Même si l’éducation nationale constitue le premier budget de l’Etat, les enseignants ont le sentiment d’être toujours plus contraints tout en disposant de moins en moins de moyens. On ne s’appuie guère sur leur expérience ni sur leur capacité à gérer des situations souvent difficiles, car cela pourrait aller contre la logique égalitaire, constamment rappelée par l’administration. Alors que la relation pédagogique devient plus complexe, les Instituts universitaires de formation des maîtres n’offrent plus les conditions d’une professionnalisation du métier de maître que l’instituteur trouvait jadis à l’Ecole normale.

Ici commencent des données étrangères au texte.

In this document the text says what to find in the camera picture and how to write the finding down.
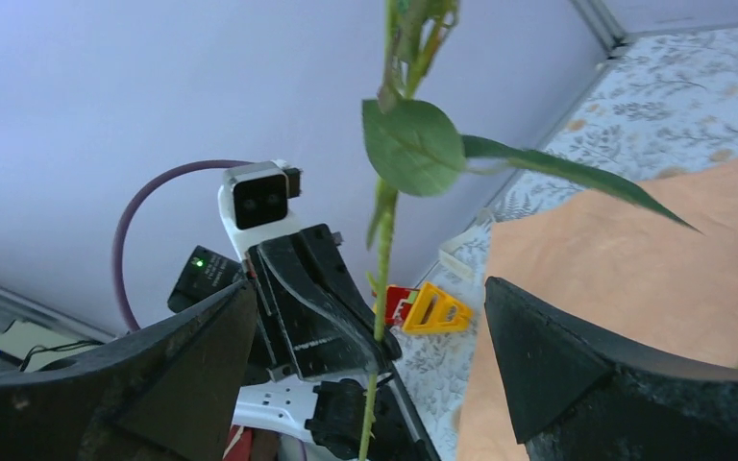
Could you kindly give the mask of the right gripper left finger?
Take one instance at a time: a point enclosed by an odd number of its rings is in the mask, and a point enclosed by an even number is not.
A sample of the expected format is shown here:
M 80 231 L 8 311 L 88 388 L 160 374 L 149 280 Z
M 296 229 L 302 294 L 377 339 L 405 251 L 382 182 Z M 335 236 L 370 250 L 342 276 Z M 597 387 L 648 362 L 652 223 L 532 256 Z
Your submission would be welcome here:
M 241 281 L 30 373 L 0 374 L 0 460 L 220 460 L 257 322 Z

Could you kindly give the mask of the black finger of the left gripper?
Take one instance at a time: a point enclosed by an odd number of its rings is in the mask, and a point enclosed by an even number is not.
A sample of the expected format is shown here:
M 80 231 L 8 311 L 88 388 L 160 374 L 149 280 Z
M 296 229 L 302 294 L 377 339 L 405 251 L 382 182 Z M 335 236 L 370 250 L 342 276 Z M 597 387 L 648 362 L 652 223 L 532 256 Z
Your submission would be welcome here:
M 301 379 L 386 373 L 402 357 L 350 275 L 330 228 L 319 224 L 257 244 L 257 285 Z

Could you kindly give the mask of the cream ribbon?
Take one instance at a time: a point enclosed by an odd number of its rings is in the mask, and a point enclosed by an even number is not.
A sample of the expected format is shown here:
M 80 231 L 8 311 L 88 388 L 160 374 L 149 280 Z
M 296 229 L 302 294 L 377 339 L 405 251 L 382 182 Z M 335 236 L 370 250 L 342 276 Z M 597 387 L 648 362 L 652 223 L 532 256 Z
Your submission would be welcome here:
M 464 282 L 479 284 L 487 260 L 490 231 L 495 223 L 494 212 L 488 207 L 482 208 L 466 230 L 439 246 L 439 263 Z

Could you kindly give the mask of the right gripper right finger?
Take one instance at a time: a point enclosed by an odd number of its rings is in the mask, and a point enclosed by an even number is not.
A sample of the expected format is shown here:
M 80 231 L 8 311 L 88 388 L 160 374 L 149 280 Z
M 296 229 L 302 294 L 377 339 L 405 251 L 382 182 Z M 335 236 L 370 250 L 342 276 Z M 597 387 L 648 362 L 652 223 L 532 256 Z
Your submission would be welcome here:
M 738 460 L 738 369 L 664 352 L 511 282 L 485 314 L 516 442 L 532 460 Z

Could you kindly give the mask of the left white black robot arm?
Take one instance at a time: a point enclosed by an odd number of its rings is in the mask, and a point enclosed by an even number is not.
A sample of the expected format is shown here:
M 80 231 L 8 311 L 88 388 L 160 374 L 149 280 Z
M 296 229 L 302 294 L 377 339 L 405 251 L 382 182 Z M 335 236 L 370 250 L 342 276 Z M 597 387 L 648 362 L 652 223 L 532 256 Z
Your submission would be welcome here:
M 324 224 L 227 224 L 228 258 L 197 247 L 168 307 L 183 311 L 237 281 L 256 291 L 257 326 L 234 422 L 358 457 L 368 377 L 378 374 L 371 460 L 434 460 L 437 451 L 395 368 L 397 339 L 373 338 L 374 316 Z

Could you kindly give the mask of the pink rose stem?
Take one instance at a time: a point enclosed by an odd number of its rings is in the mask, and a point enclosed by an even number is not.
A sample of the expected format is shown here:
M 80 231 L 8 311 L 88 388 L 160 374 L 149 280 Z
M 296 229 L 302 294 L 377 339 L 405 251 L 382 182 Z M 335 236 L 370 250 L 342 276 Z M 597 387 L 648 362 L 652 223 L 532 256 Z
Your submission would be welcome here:
M 468 158 L 499 158 L 514 167 L 596 189 L 646 208 L 680 225 L 685 222 L 643 188 L 616 174 L 541 151 L 517 149 L 492 139 L 460 134 L 438 106 L 415 99 L 418 87 L 458 22 L 457 1 L 388 1 L 381 85 L 361 105 L 363 143 L 378 175 L 366 247 L 378 250 L 378 269 L 368 279 L 377 295 L 374 338 L 385 335 L 386 285 L 400 194 L 446 193 L 464 173 Z

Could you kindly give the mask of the peach wrapping paper sheet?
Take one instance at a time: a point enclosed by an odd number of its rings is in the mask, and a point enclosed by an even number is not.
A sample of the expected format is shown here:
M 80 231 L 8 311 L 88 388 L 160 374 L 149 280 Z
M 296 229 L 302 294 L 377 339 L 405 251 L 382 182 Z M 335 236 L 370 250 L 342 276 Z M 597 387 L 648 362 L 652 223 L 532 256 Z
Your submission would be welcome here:
M 645 183 L 679 226 L 597 192 L 492 230 L 488 278 L 643 345 L 738 369 L 738 158 Z M 460 460 L 532 460 L 516 442 L 485 309 Z

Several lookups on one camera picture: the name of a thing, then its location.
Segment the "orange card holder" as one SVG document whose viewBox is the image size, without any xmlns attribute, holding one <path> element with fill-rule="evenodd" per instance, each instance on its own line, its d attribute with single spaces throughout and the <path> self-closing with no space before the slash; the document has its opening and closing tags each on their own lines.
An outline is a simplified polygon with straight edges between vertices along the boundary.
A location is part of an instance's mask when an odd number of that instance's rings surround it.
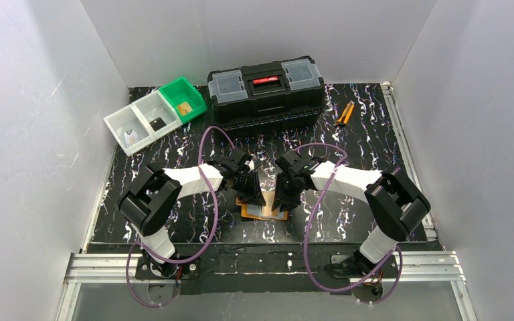
<svg viewBox="0 0 514 321">
<path fill-rule="evenodd" d="M 274 191 L 265 191 L 263 192 L 263 196 L 266 201 L 265 206 L 245 204 L 239 199 L 236 199 L 236 205 L 240 206 L 241 217 L 243 219 L 261 221 L 286 221 L 288 219 L 288 211 L 280 212 L 280 209 L 272 210 Z"/>
</svg>

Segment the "gold credit card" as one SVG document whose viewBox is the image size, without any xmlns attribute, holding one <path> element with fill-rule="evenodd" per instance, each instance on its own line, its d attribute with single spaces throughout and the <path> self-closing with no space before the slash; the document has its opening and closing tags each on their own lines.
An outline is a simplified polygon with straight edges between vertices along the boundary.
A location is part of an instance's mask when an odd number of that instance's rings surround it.
<svg viewBox="0 0 514 321">
<path fill-rule="evenodd" d="M 182 102 L 178 104 L 177 110 L 181 116 L 187 116 L 193 112 L 193 108 L 190 106 L 189 102 Z"/>
</svg>

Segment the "black credit card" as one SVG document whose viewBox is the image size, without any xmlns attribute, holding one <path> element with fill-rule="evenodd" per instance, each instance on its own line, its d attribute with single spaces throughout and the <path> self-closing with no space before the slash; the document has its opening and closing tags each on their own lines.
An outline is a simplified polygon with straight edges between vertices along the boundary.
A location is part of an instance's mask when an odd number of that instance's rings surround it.
<svg viewBox="0 0 514 321">
<path fill-rule="evenodd" d="M 155 132 L 164 128 L 167 125 L 161 117 L 158 117 L 158 118 L 150 121 L 149 124 Z"/>
</svg>

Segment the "white credit card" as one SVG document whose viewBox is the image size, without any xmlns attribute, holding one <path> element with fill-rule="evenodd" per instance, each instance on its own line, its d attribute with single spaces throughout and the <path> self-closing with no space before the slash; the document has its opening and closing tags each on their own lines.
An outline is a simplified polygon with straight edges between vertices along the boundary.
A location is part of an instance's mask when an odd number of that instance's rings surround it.
<svg viewBox="0 0 514 321">
<path fill-rule="evenodd" d="M 141 140 L 136 128 L 123 132 L 123 138 L 127 148 Z"/>
</svg>

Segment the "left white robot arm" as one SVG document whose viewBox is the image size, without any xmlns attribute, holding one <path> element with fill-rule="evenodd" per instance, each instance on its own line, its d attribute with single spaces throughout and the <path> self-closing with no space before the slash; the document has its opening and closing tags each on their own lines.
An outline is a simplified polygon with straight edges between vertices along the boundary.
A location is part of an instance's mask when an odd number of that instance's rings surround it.
<svg viewBox="0 0 514 321">
<path fill-rule="evenodd" d="M 163 169 L 147 165 L 123 193 L 118 210 L 138 233 L 146 256 L 157 263 L 185 264 L 207 249 L 187 259 L 173 259 L 175 247 L 165 226 L 171 210 L 183 197 L 231 189 L 242 203 L 264 206 L 258 173 L 252 156 L 235 148 L 230 156 L 216 158 L 196 167 Z"/>
</svg>

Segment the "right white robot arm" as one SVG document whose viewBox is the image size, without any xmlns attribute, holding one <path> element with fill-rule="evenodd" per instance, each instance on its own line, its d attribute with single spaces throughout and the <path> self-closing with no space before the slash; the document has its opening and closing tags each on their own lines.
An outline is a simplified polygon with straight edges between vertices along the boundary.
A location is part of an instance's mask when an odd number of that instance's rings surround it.
<svg viewBox="0 0 514 321">
<path fill-rule="evenodd" d="M 366 171 L 289 150 L 275 160 L 276 177 L 273 209 L 291 211 L 301 204 L 304 191 L 332 191 L 369 205 L 376 222 L 354 253 L 353 263 L 373 268 L 397 244 L 409 238 L 431 210 L 430 202 L 396 167 L 390 171 Z"/>
</svg>

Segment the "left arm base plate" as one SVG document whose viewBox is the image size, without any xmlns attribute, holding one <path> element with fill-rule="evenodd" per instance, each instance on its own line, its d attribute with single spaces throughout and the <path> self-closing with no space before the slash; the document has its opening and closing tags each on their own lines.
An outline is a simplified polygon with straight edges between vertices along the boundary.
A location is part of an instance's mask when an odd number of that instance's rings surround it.
<svg viewBox="0 0 514 321">
<path fill-rule="evenodd" d="M 137 280 L 198 280 L 200 277 L 201 262 L 196 259 L 189 263 L 172 264 L 159 263 L 145 256 L 141 256 L 135 265 L 135 279 Z"/>
</svg>

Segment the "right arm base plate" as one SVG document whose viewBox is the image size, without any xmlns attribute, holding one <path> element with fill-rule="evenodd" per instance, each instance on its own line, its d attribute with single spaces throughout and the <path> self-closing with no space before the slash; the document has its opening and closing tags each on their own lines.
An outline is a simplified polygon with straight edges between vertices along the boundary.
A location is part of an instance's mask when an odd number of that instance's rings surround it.
<svg viewBox="0 0 514 321">
<path fill-rule="evenodd" d="M 335 279 L 362 278 L 370 272 L 376 263 L 367 259 L 357 261 L 353 255 L 332 255 L 325 269 Z M 395 278 L 398 275 L 399 263 L 392 255 L 383 265 L 368 279 L 377 281 L 380 278 Z"/>
</svg>

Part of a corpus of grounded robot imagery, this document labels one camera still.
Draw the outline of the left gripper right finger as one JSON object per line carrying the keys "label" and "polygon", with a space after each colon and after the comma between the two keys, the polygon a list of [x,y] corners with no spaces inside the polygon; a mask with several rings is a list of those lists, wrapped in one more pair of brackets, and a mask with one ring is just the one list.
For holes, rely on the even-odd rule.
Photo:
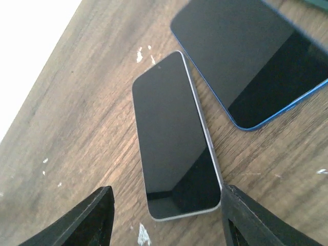
{"label": "left gripper right finger", "polygon": [[234,185],[222,185],[221,208],[226,245],[320,245]]}

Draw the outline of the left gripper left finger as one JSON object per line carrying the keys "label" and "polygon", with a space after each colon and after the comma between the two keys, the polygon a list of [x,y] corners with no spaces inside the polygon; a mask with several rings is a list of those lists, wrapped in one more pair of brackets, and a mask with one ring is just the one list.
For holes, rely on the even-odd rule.
{"label": "left gripper left finger", "polygon": [[113,222],[112,187],[100,187],[21,245],[109,245]]}

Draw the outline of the silver phone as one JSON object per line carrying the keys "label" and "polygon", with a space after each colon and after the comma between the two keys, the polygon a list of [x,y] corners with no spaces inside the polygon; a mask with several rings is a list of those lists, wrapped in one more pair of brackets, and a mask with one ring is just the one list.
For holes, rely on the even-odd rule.
{"label": "silver phone", "polygon": [[132,86],[148,211],[156,221],[211,212],[222,176],[196,86],[180,51]]}

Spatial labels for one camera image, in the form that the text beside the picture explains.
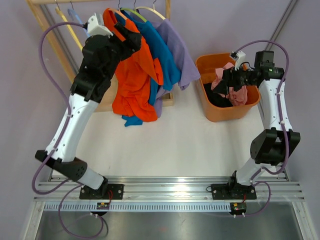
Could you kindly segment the black t shirt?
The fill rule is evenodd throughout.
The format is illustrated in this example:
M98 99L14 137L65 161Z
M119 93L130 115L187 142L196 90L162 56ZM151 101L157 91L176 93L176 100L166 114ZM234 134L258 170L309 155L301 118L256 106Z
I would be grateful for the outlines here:
M208 98L208 101L218 107L218 108L229 108L232 107L232 103L225 97L222 97L218 93L214 93L211 90L211 83L205 83L203 84L205 94Z

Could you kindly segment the pink t shirt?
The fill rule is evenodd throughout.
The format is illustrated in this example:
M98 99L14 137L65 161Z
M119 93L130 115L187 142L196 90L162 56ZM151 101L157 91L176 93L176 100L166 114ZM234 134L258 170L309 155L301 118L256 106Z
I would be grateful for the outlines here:
M236 107L247 103L248 90L246 86L234 82L229 75L233 73L234 67L233 63L228 62L223 67L216 68L215 79L211 83L210 90Z

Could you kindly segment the orange t shirt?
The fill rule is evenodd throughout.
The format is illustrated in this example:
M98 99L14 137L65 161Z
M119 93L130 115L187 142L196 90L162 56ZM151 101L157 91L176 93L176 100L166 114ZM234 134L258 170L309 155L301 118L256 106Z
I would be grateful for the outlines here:
M151 80L163 85L164 77L160 61L152 57L145 38L141 39L139 51L118 64L115 76L118 86L112 103L113 112L127 117L136 116L144 122L156 121L156 110L149 103Z

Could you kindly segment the light blue hanger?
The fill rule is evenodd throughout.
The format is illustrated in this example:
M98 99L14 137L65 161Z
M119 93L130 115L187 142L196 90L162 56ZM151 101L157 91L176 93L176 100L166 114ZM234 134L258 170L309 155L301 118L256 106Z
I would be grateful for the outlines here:
M87 22L83 23L83 21L81 20L81 18L79 17L77 12L75 11L74 5L71 0L69 0L69 3L71 5L71 8L67 9L67 13L68 13L69 17L71 18L72 21L76 20L77 23L84 25L83 31L85 32L86 36L89 38L90 34L88 33L88 29L87 29L88 23Z

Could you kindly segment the yellow hanger with metal hook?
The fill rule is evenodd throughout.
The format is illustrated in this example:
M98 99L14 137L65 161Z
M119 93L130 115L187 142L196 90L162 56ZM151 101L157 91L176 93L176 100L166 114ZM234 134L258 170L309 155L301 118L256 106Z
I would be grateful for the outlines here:
M64 15L64 13L62 12L62 10L60 9L60 6L59 6L57 0L55 0L54 2L56 4L56 8L55 8L56 13L60 16L62 21L66 23L68 20L67 20L66 16ZM82 46L81 42L79 41L76 33L74 32L72 26L67 24L66 28L67 28L69 34L71 35L71 37L73 38L74 42L78 46L79 50L81 51L83 49L83 46Z

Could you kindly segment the peach hanger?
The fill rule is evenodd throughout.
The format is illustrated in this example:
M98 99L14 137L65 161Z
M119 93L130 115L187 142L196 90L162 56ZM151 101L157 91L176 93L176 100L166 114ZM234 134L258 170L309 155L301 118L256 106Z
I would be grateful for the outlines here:
M108 10L115 13L115 14L118 14L124 20L124 23L126 23L128 18L124 14L121 13L119 4L118 4L118 8L111 8L110 7Z

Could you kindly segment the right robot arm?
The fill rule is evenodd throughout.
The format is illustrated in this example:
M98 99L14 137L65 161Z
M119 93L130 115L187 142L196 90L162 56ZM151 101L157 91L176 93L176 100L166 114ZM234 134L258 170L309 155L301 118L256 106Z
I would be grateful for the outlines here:
M214 92L226 94L244 86L255 86L260 93L258 109L263 131L252 140L250 158L233 172L225 184L212 184L208 191L214 200L255 200L255 187L265 172L278 175L284 171L289 156L301 140L289 121L285 102L286 70L274 63L273 51L258 51L254 67L246 69L246 55L239 50L231 53L235 65L223 71L221 82Z

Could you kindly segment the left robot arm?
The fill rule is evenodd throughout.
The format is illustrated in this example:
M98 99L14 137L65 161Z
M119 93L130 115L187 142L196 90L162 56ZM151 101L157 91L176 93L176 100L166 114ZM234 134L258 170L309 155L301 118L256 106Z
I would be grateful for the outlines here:
M60 22L49 27L41 36L54 28L71 25L89 32L82 48L82 63L75 76L67 97L44 66L43 71L60 92L66 103L66 111L50 144L38 150L35 158L41 167L48 166L61 173L68 180L82 187L80 198L85 200L105 199L109 196L108 179L88 167L76 157L76 150L83 131L111 86L111 79L120 62L130 58L142 47L142 35L128 30L117 22L114 27L124 39L90 18L85 24Z

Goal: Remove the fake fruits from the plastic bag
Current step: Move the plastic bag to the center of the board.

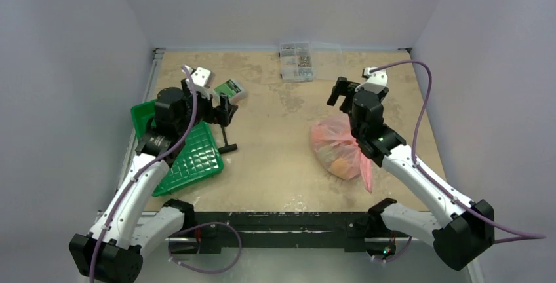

Il est vrai que l’école est une institution décisive : décisive pour les familles pour qui elle est la condition du succès de leurs enfants, décisive pour la nation qui y trouve son principe d’intégration. Mais la logique administrative a atteint sa limite ; elle est impuissante à réduire des inégalités qui peuvent être vécues comme de véritables condamnations. Refondons l’école : que l’Etat fixe les objectifs et en fasse l’évaluation, et que l’école soit « reterritorialisée », confiée à des communautés – de familles, d’élus, d’associations, d’entrepreneurs et d’enseignants – qui en feront leur bien commun et sauront la gérer selon une logique de progrès constants.